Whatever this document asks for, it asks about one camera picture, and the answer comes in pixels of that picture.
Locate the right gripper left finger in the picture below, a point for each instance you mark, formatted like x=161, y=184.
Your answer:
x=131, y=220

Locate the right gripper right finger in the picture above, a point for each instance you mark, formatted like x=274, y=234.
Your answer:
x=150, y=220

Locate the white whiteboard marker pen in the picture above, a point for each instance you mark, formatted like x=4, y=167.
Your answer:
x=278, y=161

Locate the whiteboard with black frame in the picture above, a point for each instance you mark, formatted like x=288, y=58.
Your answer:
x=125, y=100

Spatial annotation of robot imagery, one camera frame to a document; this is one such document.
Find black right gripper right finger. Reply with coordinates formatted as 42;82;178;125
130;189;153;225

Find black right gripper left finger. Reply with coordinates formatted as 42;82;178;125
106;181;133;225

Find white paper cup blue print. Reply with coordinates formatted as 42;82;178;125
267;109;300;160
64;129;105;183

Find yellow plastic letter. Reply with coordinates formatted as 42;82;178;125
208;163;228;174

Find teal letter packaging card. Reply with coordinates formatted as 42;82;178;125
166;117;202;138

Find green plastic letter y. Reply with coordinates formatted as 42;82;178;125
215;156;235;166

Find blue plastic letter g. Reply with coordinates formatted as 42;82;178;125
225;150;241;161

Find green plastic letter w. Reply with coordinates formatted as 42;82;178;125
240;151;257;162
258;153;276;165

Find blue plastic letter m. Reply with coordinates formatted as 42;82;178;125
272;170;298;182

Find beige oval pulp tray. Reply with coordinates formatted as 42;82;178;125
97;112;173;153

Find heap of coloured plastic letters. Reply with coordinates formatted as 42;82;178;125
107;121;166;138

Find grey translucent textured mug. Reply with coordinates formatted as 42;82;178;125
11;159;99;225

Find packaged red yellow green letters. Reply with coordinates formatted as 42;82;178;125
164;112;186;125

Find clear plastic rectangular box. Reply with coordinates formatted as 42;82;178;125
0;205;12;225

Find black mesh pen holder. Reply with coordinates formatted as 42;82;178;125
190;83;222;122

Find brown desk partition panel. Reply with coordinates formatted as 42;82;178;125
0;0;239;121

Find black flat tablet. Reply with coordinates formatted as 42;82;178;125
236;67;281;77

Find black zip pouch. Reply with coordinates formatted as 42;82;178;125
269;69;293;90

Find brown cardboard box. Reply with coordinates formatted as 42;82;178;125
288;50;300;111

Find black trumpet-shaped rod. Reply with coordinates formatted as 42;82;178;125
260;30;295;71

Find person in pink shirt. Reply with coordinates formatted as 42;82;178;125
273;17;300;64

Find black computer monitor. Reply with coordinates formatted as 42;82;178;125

========

If a line in the records above includes the string "this", copy it.

Whatever this document asks for, it asks about one camera picture, and the answer comes in pixels of that picture.
Spatial annotation of robot imagery, one camera frame to a document; this is one such document.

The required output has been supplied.